-------- Provided records

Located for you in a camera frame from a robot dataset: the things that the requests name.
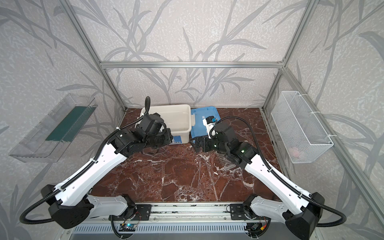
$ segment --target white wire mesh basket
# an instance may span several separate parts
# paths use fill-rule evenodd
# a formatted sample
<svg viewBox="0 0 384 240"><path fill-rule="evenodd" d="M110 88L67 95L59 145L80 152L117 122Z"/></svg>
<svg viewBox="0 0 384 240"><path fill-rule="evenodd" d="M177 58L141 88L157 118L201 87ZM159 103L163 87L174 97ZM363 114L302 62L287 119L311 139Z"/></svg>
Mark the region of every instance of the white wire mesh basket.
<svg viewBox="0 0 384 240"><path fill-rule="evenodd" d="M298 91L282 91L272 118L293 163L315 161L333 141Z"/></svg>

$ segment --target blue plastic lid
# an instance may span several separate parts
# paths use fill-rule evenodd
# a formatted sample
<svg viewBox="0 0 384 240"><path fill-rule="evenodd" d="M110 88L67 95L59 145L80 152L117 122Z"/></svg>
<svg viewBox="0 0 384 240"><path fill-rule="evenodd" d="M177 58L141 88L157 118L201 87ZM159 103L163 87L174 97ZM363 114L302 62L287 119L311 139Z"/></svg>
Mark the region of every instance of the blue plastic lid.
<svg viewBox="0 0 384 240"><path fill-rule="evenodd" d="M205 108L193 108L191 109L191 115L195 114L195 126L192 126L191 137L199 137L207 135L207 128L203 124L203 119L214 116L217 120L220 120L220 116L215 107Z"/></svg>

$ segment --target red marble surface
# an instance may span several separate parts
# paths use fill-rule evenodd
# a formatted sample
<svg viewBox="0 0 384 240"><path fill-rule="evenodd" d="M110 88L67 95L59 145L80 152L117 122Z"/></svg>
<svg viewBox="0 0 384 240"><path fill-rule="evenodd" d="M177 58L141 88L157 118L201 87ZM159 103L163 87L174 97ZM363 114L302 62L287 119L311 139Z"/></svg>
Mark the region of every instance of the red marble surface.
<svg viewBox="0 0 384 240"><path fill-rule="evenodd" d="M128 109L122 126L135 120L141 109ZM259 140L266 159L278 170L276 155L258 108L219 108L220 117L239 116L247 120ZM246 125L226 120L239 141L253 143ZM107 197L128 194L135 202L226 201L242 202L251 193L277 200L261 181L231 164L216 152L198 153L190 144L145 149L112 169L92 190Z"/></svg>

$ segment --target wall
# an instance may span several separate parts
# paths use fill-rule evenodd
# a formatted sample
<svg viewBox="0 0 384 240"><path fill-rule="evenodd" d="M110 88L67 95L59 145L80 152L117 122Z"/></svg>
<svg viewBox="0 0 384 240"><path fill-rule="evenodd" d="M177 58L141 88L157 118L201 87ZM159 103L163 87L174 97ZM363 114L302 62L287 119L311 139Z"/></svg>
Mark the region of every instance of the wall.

----------------
-------- Provided records

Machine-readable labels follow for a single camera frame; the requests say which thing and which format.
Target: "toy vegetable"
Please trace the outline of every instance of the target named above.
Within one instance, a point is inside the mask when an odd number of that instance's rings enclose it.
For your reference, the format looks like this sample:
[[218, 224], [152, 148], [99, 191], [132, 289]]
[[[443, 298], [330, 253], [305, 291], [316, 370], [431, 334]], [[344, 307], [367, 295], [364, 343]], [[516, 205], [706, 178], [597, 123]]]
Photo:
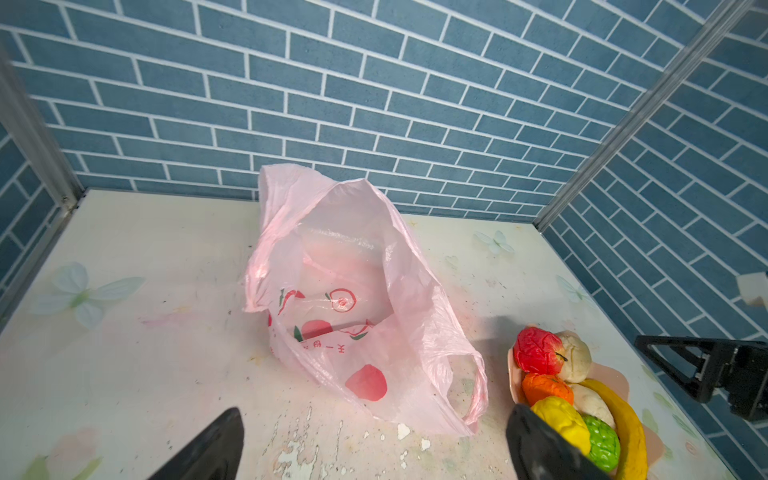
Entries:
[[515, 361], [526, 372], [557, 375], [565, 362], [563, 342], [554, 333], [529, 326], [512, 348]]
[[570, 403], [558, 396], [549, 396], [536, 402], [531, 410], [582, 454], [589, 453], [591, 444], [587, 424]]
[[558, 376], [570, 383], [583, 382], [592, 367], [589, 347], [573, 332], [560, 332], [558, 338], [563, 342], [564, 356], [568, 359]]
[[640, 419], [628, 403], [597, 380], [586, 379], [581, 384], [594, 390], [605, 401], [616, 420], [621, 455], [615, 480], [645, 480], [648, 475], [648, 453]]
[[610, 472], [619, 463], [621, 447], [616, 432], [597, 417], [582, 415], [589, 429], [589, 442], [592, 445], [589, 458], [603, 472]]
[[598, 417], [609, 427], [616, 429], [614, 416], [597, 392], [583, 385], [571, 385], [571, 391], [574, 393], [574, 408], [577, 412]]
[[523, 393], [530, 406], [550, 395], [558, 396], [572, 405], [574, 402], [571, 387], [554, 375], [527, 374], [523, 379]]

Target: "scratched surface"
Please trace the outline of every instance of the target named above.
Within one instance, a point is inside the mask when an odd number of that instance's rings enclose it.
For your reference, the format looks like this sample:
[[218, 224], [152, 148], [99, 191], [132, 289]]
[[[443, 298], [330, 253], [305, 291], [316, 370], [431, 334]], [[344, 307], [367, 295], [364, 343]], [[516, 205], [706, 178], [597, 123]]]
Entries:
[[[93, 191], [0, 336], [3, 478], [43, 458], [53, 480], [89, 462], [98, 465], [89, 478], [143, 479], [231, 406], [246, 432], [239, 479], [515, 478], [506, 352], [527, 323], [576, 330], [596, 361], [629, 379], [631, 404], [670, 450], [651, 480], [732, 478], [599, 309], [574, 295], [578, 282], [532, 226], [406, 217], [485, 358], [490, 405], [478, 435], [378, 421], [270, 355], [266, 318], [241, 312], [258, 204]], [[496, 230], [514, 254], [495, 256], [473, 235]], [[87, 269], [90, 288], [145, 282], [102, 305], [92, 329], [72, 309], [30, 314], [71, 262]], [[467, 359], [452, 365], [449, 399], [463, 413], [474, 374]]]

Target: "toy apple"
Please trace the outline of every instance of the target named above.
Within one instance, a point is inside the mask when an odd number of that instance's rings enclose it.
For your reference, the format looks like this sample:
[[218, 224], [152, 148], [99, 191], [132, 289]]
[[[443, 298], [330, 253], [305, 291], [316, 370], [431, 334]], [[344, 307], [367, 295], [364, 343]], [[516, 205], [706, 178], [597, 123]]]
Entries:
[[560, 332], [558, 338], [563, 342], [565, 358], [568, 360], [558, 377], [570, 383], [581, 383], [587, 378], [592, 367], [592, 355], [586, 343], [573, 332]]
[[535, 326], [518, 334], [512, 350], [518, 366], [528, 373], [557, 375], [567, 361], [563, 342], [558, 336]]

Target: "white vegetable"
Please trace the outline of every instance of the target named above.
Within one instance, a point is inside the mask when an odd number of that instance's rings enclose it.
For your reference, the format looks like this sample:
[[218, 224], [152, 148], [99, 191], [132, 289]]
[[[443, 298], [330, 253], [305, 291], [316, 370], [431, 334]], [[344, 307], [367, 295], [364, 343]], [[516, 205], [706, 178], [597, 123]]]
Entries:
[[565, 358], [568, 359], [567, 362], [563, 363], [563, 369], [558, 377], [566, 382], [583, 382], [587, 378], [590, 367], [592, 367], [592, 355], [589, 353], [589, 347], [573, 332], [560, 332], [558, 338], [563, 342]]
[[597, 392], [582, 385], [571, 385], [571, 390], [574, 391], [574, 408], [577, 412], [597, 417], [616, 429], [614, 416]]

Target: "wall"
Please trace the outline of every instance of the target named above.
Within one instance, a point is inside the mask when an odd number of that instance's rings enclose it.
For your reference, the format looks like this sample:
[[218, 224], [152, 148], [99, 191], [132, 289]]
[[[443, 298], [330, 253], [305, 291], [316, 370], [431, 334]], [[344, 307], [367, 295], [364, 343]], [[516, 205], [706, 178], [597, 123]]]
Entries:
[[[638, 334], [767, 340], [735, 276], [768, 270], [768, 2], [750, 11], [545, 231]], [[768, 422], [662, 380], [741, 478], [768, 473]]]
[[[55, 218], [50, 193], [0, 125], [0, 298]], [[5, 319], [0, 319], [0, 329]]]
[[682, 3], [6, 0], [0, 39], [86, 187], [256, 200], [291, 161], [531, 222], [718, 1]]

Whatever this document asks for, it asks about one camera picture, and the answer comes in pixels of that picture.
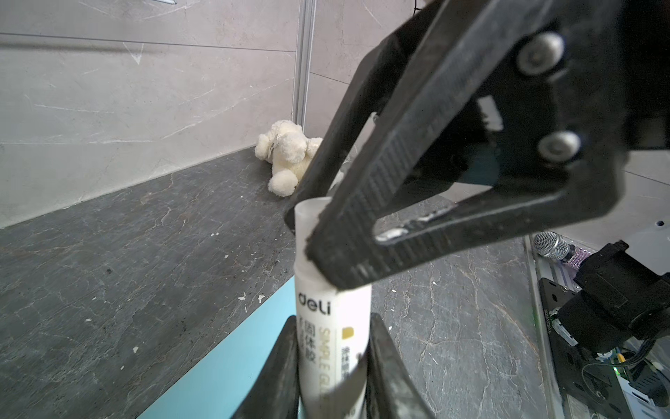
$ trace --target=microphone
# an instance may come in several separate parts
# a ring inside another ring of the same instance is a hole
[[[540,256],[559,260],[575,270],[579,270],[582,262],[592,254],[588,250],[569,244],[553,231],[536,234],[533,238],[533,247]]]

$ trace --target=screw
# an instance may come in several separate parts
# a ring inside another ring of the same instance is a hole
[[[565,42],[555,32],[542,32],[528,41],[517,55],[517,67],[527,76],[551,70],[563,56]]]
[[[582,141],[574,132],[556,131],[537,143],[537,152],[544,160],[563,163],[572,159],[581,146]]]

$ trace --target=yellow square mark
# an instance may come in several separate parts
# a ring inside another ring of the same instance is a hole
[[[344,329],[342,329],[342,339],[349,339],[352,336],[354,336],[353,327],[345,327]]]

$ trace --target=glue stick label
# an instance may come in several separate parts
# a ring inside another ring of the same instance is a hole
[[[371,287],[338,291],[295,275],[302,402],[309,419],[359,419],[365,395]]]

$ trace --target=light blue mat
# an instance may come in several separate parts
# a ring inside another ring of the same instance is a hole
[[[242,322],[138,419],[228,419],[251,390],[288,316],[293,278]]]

----------------
-------- Provided records

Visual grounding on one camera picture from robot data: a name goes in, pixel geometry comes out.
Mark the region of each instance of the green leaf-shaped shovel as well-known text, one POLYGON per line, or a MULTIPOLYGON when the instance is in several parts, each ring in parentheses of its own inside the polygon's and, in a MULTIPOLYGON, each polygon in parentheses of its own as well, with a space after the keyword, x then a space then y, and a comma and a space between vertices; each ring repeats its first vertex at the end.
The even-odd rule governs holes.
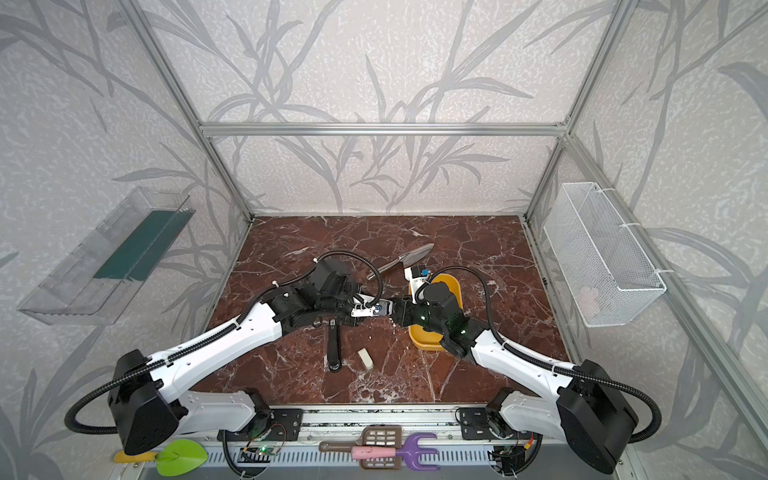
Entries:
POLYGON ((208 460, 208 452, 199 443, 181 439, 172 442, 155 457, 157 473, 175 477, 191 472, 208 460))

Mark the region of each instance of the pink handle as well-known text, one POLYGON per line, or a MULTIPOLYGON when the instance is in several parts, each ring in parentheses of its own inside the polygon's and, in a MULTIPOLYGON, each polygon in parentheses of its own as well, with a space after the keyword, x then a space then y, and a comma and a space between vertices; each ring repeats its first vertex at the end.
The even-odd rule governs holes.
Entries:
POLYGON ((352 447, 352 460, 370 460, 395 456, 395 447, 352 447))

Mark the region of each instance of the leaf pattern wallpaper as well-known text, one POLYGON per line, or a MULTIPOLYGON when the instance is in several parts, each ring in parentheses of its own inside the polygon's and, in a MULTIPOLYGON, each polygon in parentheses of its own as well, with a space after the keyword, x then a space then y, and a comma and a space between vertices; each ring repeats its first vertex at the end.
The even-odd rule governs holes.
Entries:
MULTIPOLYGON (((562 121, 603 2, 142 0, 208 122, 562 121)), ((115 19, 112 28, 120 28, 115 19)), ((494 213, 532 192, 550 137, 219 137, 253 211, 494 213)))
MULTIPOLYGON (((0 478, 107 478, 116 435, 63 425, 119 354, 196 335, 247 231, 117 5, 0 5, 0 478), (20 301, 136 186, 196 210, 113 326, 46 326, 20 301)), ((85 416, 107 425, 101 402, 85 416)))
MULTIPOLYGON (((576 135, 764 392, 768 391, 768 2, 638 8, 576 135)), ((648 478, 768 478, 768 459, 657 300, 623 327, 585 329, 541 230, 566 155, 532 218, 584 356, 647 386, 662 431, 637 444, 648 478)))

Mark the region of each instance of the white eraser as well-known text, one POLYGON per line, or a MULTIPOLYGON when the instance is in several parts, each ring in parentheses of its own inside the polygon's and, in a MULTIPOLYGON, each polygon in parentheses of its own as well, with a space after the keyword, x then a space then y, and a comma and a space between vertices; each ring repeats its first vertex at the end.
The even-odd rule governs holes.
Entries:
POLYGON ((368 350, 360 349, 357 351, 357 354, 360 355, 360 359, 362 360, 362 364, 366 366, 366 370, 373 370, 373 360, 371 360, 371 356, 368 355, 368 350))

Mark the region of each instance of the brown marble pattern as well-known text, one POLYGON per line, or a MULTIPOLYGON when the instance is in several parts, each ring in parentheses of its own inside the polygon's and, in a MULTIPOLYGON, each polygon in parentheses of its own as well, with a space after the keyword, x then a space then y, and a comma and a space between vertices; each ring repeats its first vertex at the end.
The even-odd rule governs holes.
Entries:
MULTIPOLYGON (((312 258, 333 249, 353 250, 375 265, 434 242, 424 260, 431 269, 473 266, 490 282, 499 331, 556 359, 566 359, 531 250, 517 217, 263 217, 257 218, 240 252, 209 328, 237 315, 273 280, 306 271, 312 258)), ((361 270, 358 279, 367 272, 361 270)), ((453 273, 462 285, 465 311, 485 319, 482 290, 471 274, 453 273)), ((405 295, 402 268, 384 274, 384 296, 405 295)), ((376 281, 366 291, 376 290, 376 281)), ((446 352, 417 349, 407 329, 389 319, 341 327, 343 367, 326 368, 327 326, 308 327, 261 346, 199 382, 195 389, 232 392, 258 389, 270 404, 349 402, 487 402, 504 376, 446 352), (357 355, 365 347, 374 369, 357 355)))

----------------

Using the records above, say how many lines include the string "camera". Only the number is wanted.

§ **Response for this exercise**
4